The iPhone Lover/Hater

| Tags: my-life, iphone, train

It’s Monday and I enter the train home after a day full of work. The train is well filled but I get a seat between a woman browsing on her Samsung smartphone and some guy I ignore at first.

I pull my iPhone from a pocket of my Jeans as the guy besides me starts talking: “Ahh, an iPhone 5. Nice! It’s twice as fast as the iPhone 4S”.

I try to ignore him and open Tweetbot to check my Twitter timeline. As I’ve been pairing with a colleague on a project the whole day I haven’t looked at Twitter for the last 9 hours and there are 50 new tweets.

The guy goes on: “It’s rectangular, rather flat, has rounded corners and does what it’s meant to do.”
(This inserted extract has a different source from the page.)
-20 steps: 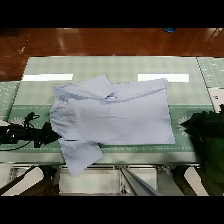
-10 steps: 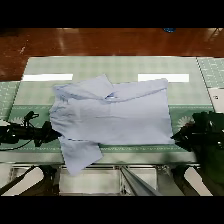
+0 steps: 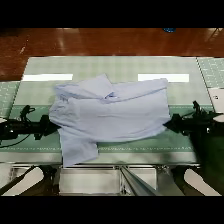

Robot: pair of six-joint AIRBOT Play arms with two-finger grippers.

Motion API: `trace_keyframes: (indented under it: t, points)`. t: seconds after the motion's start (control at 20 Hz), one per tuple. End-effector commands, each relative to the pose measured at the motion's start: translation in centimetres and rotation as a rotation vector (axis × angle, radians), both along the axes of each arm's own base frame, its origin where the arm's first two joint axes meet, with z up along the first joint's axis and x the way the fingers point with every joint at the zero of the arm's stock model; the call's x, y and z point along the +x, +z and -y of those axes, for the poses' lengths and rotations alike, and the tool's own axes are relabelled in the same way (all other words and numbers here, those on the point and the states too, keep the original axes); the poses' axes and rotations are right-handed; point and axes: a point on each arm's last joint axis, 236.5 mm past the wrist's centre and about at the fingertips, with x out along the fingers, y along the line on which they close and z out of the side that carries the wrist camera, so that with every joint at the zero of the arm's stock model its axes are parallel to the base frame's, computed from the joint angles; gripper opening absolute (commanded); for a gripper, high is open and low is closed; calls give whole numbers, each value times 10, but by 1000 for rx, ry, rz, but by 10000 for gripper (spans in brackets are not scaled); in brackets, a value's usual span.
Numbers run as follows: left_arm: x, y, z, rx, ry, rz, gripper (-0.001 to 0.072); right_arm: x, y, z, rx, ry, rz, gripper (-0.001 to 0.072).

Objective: Fold the shirts.

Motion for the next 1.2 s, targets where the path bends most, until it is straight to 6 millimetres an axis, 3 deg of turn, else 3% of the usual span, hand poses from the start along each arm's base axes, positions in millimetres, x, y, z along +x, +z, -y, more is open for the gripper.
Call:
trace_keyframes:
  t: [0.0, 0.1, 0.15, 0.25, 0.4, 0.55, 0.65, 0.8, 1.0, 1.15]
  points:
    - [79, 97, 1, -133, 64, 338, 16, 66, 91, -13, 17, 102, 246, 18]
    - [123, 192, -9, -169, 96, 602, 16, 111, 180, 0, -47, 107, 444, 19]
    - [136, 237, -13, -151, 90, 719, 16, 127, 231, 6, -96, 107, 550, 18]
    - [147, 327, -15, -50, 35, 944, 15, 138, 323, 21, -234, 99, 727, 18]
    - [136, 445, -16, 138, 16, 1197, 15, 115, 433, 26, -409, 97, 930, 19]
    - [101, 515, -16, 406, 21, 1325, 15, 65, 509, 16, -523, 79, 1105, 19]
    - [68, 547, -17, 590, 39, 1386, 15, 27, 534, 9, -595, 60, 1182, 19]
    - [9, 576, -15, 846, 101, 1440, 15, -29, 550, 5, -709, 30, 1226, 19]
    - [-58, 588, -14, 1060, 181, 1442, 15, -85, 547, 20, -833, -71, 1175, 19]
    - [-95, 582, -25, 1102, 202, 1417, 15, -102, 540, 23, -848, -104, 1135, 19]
Oh dear, where does he get something like that from. I throw a sideways glance at him. Could be from an ad agency, at least he talks that way.

Most of the new Twitter posts are boring. A post from someone reporting about his 10 km run. I’ve muted Runkeeper and some other running related clients and hashtags, but from time to time some post of that kind still filters through. There’s also some new consultancy wisdom tweeted and retweeted by my colleagues. No funny posts and nothing really exciting.

“Movies look great on the iPhone 5.”

Really? I open Riposte and check out App.net. That’s a much more nerdy timeline and not as crowded as Twitter.

“But the battery sucks. Yeah, the battery really sucks. I had an iPhone 5, but I returned it because the battery sucks. I’ll probably get myself a Samsung Galaxy.”

Huh, what’s changed. Is he getting offensive because of being ignored?

“Are there any good apps for the iPhone 5. I didn’t find any back then. And it sucks for games. I think they rushed the release of the iPhone 5 a bit.”

No way opening the Kindle app and trying to read my current novel “Third Shift” by Hugh Howey as the guy tries hard to get some reaction from me. I don’t feel like arguing why I like my iPhone, though. I’m not religious about it. It works for me. If something different works for you, then by all means get that.

“But movies look great on it.”

In that instant I remember hearing David Lynch talking about how you can never experience a movie on a phone. That still holds true for an iPhone 5 - even with it’s 4" display.

Luckily I need to change trains now.